> _The problem_: Everything from the line with "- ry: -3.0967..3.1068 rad" down to the last line of the material below must be written out exactly. Leave out all other lines.

** Collected material follows **

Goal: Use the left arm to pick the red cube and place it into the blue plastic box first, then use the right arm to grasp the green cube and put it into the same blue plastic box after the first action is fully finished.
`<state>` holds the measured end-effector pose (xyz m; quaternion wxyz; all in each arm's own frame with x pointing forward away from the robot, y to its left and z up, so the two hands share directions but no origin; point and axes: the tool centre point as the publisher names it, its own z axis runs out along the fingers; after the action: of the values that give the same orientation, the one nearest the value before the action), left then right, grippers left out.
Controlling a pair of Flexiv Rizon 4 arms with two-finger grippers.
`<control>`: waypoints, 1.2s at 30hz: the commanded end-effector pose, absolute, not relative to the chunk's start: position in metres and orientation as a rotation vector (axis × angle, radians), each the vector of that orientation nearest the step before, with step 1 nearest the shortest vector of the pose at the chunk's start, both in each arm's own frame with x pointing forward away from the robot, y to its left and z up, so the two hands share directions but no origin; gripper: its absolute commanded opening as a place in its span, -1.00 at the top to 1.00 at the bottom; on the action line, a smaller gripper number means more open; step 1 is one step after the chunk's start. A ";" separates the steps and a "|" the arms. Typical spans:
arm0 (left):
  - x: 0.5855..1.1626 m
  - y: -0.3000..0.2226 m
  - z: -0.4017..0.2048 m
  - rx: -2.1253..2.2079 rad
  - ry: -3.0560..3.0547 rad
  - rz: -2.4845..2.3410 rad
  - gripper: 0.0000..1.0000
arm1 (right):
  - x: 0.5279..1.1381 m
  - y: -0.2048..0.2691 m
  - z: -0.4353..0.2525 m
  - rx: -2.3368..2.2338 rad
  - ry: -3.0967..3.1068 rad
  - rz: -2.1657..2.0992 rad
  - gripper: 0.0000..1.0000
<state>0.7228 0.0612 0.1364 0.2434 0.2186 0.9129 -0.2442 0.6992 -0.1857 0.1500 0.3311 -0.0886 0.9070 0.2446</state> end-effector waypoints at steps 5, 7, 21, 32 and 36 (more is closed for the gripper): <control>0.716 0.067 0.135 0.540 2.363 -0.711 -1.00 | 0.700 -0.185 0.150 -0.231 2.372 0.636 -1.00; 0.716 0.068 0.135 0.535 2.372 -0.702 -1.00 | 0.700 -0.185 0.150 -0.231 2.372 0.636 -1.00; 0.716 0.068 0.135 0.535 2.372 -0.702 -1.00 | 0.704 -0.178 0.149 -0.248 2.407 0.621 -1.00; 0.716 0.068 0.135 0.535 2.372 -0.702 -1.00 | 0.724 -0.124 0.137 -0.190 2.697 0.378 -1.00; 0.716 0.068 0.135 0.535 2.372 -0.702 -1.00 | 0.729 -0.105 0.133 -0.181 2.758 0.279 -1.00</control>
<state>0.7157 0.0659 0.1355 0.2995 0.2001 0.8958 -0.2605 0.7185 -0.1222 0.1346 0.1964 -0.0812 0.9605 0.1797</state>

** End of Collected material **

> _Answer for this exercise_:
  - ry: -3.0967..3.1068 rad
  - rz: -2.1657..2.0992 rad
  - gripper: 0.0000..1.0000
<state>0.7228 0.0612 0.1364 0.2434 0.2186 0.9129 -0.2442 0.6992 -0.1857 0.1500 0.3311 -0.0886 0.9070 0.2446</state> end-effector waypoints at steps 5, 7, 21, 32 and 36 (more is closed for the gripper): <control>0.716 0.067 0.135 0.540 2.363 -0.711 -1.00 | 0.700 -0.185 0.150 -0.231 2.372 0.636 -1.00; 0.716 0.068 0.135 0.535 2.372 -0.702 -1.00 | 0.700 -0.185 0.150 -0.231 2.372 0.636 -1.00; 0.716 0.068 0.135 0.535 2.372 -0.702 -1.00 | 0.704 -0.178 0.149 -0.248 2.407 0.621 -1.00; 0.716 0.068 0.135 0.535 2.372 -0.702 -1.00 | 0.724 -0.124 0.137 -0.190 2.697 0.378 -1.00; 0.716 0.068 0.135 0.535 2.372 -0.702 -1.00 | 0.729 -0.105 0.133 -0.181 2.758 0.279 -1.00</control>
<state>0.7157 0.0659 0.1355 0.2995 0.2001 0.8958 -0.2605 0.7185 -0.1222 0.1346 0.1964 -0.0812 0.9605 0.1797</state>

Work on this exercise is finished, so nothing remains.